WHAT YOU ARE ASKED TO DO: In the material below, find the line containing "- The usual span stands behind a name" and the line containing "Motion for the", then reproduce exactly both of them and every line between, and nothing else.

RECORD EXTRACTS:
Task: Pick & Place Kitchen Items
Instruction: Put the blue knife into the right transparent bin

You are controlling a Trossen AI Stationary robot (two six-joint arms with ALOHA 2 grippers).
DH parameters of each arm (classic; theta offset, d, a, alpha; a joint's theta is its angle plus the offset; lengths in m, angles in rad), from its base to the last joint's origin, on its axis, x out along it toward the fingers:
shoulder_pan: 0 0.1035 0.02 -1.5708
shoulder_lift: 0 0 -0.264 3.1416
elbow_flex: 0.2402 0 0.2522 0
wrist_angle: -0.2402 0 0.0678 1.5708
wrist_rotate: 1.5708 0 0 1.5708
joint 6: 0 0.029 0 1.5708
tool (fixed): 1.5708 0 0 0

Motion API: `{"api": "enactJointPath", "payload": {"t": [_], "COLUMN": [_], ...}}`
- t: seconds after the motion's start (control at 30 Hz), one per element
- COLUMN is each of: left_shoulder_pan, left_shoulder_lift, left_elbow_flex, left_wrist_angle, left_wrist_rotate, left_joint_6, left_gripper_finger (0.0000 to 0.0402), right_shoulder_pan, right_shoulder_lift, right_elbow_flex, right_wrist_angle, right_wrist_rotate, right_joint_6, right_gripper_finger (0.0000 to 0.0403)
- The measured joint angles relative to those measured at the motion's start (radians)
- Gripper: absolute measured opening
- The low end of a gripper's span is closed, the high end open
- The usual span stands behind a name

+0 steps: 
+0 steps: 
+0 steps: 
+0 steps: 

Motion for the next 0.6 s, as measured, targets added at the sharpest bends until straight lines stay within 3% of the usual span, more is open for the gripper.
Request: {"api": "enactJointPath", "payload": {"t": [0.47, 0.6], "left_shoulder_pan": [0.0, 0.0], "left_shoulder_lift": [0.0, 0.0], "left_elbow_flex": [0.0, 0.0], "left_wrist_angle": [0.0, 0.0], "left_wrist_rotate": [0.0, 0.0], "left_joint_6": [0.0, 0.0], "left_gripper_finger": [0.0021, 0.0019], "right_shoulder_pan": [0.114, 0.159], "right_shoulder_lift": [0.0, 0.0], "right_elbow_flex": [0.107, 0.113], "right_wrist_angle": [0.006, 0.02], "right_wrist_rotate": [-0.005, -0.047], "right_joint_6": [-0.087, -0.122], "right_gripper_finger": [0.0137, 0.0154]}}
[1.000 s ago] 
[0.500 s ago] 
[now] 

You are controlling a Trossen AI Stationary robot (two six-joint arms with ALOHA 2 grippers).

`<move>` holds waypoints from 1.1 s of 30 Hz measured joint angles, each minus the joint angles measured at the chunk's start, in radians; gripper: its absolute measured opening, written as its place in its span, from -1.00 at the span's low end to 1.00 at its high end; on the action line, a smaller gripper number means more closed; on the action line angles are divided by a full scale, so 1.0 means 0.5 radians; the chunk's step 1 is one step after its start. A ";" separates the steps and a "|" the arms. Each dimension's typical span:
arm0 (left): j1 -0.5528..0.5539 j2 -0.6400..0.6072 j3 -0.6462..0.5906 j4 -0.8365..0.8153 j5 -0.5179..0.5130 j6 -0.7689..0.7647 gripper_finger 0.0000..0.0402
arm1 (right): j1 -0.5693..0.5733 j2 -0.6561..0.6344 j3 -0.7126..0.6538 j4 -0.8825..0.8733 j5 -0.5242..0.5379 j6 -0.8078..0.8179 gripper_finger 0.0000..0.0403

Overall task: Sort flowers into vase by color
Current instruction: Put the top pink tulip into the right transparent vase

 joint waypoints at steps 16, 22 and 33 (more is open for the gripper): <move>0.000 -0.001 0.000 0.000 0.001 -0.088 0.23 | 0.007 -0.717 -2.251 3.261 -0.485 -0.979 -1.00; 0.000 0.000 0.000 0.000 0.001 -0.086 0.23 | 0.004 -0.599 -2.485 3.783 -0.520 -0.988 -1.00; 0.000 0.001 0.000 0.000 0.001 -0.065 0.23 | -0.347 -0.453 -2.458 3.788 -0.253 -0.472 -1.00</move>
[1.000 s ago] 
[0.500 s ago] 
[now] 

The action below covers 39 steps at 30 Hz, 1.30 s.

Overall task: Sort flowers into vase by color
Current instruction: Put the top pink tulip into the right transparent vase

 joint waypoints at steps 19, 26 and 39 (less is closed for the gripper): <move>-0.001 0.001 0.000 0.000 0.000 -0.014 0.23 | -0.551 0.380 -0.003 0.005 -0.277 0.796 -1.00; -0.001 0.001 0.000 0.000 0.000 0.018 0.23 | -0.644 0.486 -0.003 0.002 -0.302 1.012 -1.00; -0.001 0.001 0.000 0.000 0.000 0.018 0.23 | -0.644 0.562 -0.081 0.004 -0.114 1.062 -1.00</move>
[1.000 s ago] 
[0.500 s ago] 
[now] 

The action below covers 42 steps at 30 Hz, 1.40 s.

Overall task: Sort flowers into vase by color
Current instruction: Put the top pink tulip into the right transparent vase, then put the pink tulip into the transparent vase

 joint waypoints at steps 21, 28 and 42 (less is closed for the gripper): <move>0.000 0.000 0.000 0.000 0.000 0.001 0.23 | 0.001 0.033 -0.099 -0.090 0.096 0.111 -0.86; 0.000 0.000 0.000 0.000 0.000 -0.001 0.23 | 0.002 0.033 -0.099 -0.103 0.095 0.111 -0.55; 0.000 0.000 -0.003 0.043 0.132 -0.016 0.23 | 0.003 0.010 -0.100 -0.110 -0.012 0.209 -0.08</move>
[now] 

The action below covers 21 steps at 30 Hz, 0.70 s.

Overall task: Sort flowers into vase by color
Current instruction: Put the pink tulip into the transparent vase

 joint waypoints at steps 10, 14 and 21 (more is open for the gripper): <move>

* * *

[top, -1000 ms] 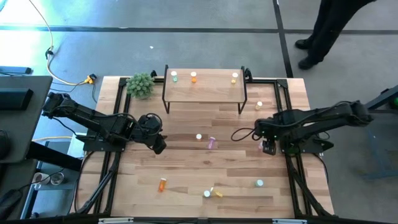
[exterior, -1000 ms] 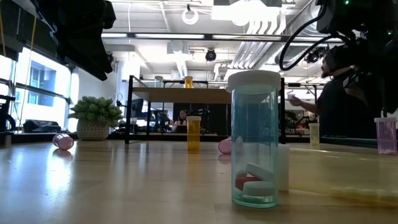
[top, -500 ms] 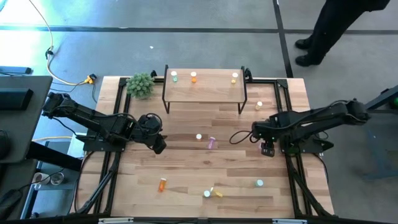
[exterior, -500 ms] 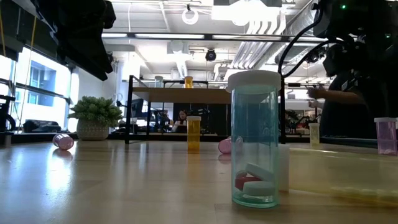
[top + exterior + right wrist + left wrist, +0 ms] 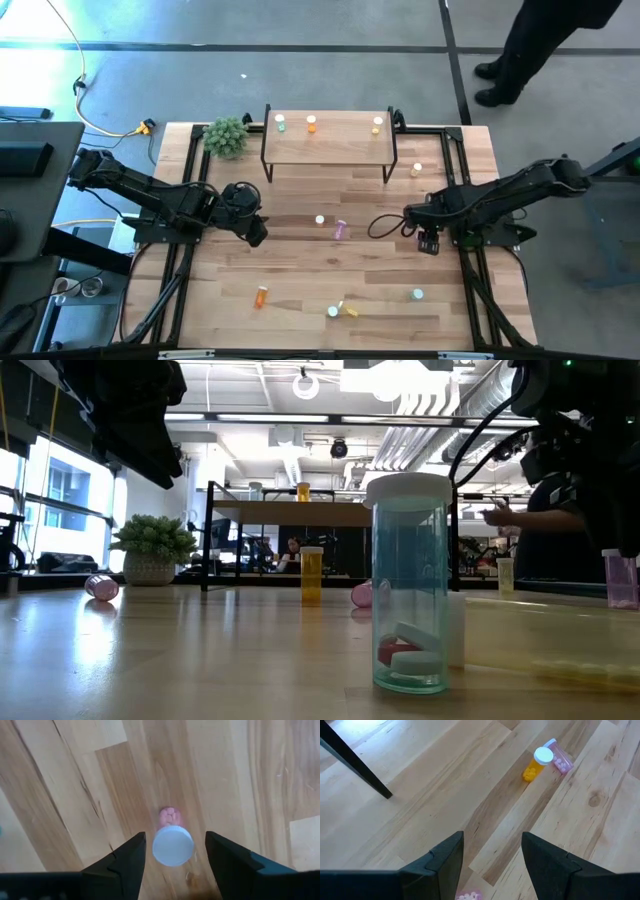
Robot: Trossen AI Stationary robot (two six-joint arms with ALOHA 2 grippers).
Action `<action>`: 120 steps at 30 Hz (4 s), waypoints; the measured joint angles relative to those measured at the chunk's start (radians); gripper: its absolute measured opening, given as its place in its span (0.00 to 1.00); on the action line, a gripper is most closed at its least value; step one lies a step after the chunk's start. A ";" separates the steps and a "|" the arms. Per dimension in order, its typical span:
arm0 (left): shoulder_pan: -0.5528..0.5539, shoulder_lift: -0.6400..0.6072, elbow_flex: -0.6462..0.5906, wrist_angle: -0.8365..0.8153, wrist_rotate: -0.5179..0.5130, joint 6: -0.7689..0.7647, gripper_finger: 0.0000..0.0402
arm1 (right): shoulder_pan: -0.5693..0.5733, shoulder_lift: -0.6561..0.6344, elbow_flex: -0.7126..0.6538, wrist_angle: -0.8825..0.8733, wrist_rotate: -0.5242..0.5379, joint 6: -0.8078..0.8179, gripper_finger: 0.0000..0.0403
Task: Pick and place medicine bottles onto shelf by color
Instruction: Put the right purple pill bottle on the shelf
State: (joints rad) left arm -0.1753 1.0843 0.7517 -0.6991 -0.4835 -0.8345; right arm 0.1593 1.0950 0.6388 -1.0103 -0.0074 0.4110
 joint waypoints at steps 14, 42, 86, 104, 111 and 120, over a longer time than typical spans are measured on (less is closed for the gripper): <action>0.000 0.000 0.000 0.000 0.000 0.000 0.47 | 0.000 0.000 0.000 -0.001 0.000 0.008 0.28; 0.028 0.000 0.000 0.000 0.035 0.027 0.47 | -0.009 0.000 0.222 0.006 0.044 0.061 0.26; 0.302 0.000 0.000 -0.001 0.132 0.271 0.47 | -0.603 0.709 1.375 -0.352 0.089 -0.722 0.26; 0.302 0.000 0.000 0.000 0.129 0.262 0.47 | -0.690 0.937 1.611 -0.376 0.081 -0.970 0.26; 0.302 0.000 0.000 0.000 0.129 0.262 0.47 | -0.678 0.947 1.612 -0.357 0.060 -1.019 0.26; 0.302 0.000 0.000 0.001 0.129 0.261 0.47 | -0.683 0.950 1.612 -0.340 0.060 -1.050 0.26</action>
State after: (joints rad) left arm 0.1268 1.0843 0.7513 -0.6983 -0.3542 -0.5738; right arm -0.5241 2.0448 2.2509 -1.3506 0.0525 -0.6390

EXERCISE RESULT:
- The usual span stands behind a name

+0 steps: 
+0 steps: 
+0 steps: 
+0 steps: 

Motion for the next 0.6 s, as measured, targets added at the sharpest bends until straight lines stay within 3% of the usual span, more is open for the gripper.

The exercise is finished.